Assignment – When the line with "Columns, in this" appears below, start repeating lines exactly, and keep going through the line with "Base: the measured"; add nothing outside that span.

Data provided –
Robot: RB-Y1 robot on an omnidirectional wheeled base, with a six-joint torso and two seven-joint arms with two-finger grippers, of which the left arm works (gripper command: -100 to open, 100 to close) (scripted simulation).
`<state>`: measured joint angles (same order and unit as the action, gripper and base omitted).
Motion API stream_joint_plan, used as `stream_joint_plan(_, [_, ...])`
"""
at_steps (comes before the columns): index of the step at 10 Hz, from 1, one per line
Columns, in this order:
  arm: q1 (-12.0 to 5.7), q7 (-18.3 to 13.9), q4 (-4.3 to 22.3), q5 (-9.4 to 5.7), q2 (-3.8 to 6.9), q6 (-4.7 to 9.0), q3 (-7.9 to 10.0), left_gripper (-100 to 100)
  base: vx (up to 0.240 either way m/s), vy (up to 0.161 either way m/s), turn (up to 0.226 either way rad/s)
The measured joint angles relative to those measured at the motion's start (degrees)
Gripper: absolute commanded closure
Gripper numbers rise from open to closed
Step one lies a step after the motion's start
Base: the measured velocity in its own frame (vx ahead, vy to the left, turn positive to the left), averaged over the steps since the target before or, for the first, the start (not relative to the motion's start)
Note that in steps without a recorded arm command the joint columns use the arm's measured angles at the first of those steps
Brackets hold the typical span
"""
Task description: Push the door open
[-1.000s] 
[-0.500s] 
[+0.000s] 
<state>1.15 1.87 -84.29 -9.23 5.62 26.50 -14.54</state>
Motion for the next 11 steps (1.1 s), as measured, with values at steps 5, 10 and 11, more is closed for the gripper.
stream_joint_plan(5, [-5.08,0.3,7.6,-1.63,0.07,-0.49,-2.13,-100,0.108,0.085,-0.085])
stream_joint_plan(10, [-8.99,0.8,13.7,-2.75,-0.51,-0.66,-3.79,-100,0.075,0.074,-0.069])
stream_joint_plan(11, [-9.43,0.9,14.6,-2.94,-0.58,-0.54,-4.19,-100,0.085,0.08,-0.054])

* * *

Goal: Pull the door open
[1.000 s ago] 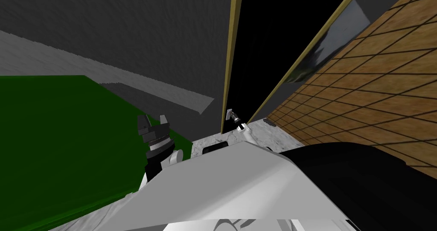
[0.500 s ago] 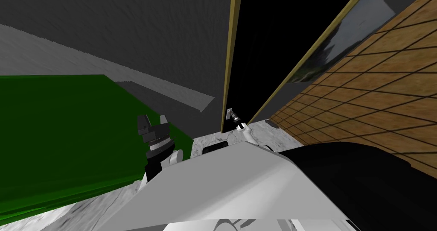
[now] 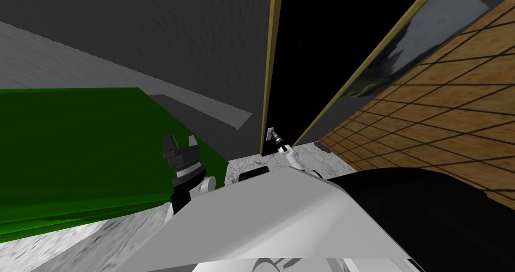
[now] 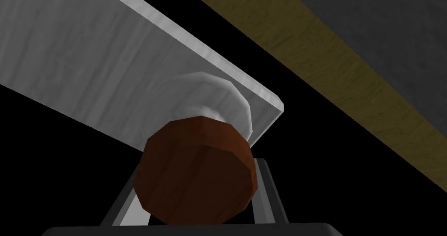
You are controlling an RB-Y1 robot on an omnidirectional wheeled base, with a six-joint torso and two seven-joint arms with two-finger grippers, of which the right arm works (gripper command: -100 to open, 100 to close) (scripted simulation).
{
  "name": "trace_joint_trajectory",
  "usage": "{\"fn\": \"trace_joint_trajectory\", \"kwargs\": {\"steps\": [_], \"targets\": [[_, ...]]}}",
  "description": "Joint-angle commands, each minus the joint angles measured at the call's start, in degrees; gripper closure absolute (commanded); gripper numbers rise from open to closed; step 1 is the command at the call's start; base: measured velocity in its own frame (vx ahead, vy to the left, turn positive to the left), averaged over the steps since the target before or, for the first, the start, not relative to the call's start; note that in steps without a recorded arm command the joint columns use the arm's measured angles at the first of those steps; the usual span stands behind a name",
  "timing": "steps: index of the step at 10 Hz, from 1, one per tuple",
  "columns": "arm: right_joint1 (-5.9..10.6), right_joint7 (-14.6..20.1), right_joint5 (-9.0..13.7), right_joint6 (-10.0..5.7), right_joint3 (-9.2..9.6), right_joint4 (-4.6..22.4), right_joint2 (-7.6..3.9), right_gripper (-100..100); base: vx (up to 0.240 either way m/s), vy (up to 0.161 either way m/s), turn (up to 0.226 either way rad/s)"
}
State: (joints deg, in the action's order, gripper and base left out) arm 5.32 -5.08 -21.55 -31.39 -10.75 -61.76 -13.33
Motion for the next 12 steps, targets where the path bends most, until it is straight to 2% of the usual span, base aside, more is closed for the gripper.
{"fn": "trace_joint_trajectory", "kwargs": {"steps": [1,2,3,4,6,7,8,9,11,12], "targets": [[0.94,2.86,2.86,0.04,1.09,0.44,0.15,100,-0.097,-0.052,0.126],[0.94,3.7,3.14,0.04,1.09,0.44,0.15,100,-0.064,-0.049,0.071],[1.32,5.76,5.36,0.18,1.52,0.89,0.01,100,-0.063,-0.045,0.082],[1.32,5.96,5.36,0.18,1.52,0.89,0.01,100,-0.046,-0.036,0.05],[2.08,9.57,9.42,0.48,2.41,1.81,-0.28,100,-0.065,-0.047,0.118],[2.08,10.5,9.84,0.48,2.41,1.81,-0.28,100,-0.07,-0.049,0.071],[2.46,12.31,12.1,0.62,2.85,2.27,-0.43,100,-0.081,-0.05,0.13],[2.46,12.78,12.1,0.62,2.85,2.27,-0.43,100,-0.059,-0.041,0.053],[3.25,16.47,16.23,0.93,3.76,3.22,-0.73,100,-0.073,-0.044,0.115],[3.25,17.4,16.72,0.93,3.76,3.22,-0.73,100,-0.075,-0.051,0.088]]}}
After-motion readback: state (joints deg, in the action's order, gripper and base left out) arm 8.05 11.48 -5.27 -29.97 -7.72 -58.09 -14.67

Result of the task –
Columns, in this order:
  arm: q1 (-12.0 to 5.7), q7 (-18.3 to 13.9), q4 (-4.3 to 22.3), q5 (-9.4 to 5.7), q2 (-3.8 to 6.9), q6 (-4.7 to 9.0), q3 (-7.9 to 10.0), left_gripper (-100 to 100)
  base: vx (up to 0.240 either way m/s), vy (up to 0.161 either way m/s), turn (up to 0.226 either way rad/s)
The measured joint angles relative to those measured at the motion's start (degrees)
Gripper: absolute commanded closure
Gripper numbers rise from open to closed
Step one lies a step after the motion's start
Base: the measured velocity in its own frame (vx ahead, vy to the left, turn positive to the left), averaged over the steps since the target before or, for the first, the start (not relative to the motion's start)

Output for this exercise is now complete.